What's a flash draft?
In his book, What a Writer Needs, Ralph Fletcher details a writing activity that he calls a “flash draft”, an idea he attributes to JoAnn Curtis. Basically, a flash draft is a short piece of writing in which the student creates a character, real or fictional, and places them in a scene which becomes a vehicle for them to showcase their understanding of content knowledge. Fletcher shares samples of third graders writing about the life of a panda bear, fifth graders writing about the life and culture of a South American girl, and an eighth grader writing about Walt Disney and issues related to the Great Depression.
Combining content knowledge with a creative narrative piece is an interesting and engaging way for students to practice their writing skills, as well as to display their conceptual understanding of whatever unit of study you may be focusing on, whether it be science or social studies. For example, I used this technique quite successfully in my second grade class. One of our second grade objectives in social studies was for our students to be able to identify the three types of communities: rural, urban, and suburban. At the completion of our study, we did an interactive writing piece. Since the community the students were most familiar with was rural, we wrote from the point of view of someone who lived in a rural area. We described a character coming out of their front door and, using the senses, wrote about the things they might see, hear, and smell when they walked out their front door in the morning. Then I asked them to write a piece of their own. Their assignment was to write about either an urban, or a suburban neighborhood, following the example of the one we had just written together. By the scene they described, I was able to gauge how well they had really learned the material we had been studying. If they wrote about an suburban neighborhood and were smelling gas fumes from vehicles, hearing the sound of horns honking, and feeling the crush of people walking past them on the sidewalk, I would get a pretty clear idea that they were confused about urban and suburban communities!
I have also used this idea effectively in my fifth grade classroom by having my students describe a journey to the center of the earth. In assessing their work, I looked for what they included in the way of types of rock, layers of the earth, and temperature.
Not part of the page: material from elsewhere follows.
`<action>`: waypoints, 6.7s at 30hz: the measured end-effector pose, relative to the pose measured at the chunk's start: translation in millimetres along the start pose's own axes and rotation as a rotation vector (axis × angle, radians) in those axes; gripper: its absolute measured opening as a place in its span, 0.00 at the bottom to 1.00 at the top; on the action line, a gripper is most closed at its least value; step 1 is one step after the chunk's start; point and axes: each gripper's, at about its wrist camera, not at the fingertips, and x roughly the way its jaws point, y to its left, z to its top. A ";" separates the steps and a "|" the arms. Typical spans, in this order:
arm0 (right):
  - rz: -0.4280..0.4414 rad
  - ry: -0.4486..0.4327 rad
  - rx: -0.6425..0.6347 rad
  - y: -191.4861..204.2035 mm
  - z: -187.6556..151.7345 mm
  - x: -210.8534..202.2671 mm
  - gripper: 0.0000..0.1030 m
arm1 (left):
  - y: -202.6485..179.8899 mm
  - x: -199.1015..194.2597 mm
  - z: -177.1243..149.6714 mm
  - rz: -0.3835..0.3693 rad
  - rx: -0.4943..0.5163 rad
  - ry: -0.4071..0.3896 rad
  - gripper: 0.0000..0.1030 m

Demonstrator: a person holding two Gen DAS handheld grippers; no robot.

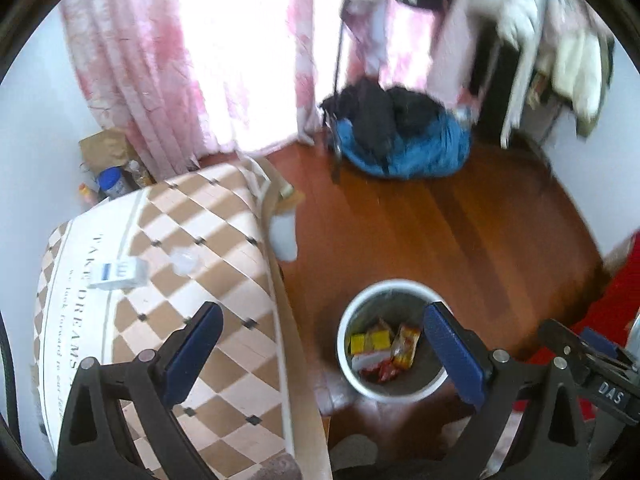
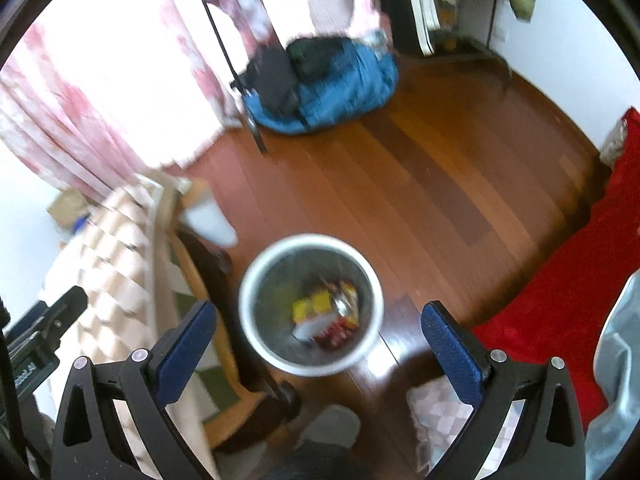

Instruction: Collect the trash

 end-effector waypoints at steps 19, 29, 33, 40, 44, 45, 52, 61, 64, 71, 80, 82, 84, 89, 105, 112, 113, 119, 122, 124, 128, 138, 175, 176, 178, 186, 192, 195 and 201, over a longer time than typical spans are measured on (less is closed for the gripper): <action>0.291 0.248 -0.308 342.6 -3.3 118.0 0.76 | 301.8 62.0 -19.0 0.377 -0.344 0.155 1.00; 0.215 0.395 -0.250 391.0 -9.5 235.4 0.69 | 334.7 131.0 -6.0 0.195 -0.496 0.325 1.00; 0.225 0.379 -0.269 398.3 -9.9 234.2 0.51 | 334.3 151.4 -3.1 0.099 -0.610 0.385 0.99; 0.218 0.352 -0.293 397.1 -13.2 226.3 0.41 | 350.1 174.5 -12.7 0.015 -0.872 0.453 0.96; 0.196 0.342 -0.286 387.3 -9.2 223.3 0.41 | 342.3 168.8 -2.9 0.071 -0.803 0.433 0.56; 0.185 0.342 -0.290 386.5 -9.6 223.1 0.41 | 339.8 168.4 -0.6 0.070 -0.758 0.434 0.44; 0.171 0.380 -0.291 385.2 -13.1 228.2 0.48 | 331.1 152.5 5.3 0.202 -0.396 0.413 0.38; 0.162 0.393 -0.292 388.5 -17.1 226.6 0.59 | 329.1 165.0 -10.8 0.175 -0.368 0.496 0.43; 0.161 0.384 -0.293 388.6 -17.2 225.7 0.59 | 321.9 164.8 -16.1 0.162 -0.363 0.516 0.51; 0.140 0.346 -0.334 388.0 -20.8 222.5 0.42 | 309.3 154.4 -29.5 0.151 -0.314 0.457 0.35; 0.174 0.307 -0.344 379.1 -27.7 205.4 0.42 | 298.6 104.1 -34.6 0.203 -0.230 0.321 0.35; 0.188 0.290 -0.343 375.1 -29.5 195.3 0.42 | 293.4 88.8 -34.1 0.217 -0.211 0.283 0.35; 0.209 0.274 -0.334 366.8 -29.6 182.6 0.42 | 287.0 78.8 -32.2 0.218 -0.193 0.253 0.35; 0.247 0.211 -0.309 340.0 -26.4 143.0 0.42 | 252.3 52.5 -14.6 0.205 -0.132 0.173 0.35; 0.282 -0.001 -0.106 150.9 24.0 2.2 0.42 | 47.4 -24.5 28.3 -0.051 0.112 0.009 0.35; 0.209 0.006 0.005 44.5 30.1 8.4 0.42 | -36.1 30.1 22.2 -0.202 0.162 0.147 0.35; 0.197 0.024 0.025 27.2 28.2 18.5 0.42 | -43.9 40.0 19.9 -0.221 0.165 0.171 0.35; 0.150 0.151 0.101 -36.6 8.2 93.8 0.42 | -84.2 139.3 -4.9 -0.256 0.209 0.365 0.35; 0.128 0.230 0.121 -58.8 -3.7 145.9 0.42 | -98.6 177.5 -15.2 -0.234 0.245 0.421 0.35; 0.120 0.267 0.131 -67.6 -11.4 170.4 0.42 | -108.5 203.8 -20.2 -0.219 0.271 0.455 0.35; 0.089 0.336 0.129 -77.6 -19.1 222.3 0.42 | -116.0 234.5 -20.8 -0.202 0.277 0.485 0.36; 0.021 0.427 0.079 -63.9 -24.4 291.7 0.43 | -97.0 254.8 -24.5 -0.179 0.202 0.515 0.81; 0.150 0.060 -0.075 12.9 -35.1 -114.9 1.00 | -15.8 -111.2 -11.4 -0.174 0.188 0.082 1.00; 0.158 0.051 -0.079 14.7 -34.0 -124.7 1.00 | -14.7 -116.0 -10.3 -0.185 0.187 0.080 1.00; 0.181 0.018 -0.094 19.4 -32.1 -156.8 1.00 | -9.7 -129.8 -7.8 -0.220 0.178 0.086 1.00; 0.252 -0.031 -0.099 23.0 -35.3 -231.9 1.00 | 4.5 -169.9 -6.4 -0.294 0.163 0.073 1.00; 0.255 -0.040 -0.110 19.6 -41.2 -256.4 1.00 | 10.0 -186.1 -9.4 -0.324 0.166 0.071 1.00; 0.253 -0.032 -0.112 19.3 -42.9 -261.6 1.00 | 9.4 -190.6 -11.1 -0.330 0.171 0.073 1.00; 0.251 -0.019 -0.115 18.1 -45.1 -262.1 1.00 | 8.8 -195.8 -14.7 -0.344 0.163 0.072 1.00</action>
How could you use this creative idea in your own classroom? I can easily envision a primary student writing about the life of a bee, picking up pollen from one flower and traveling to another to deposit it. Or in an upper level classroom, can you imagine a student writing about a water molecule and how its movement would change from sitting in a pot of cold water that is set on the stove to boil, describing the change in movement as the water heats to boiling, then evaporates, finally coming to rest in a cloud where it becomes crowded with all the other water molecules, and ending in its return to earth as precipitation? I can guarantee that you’ll have some students who seldom get excited about other writing assignments but who will totally engage in this one!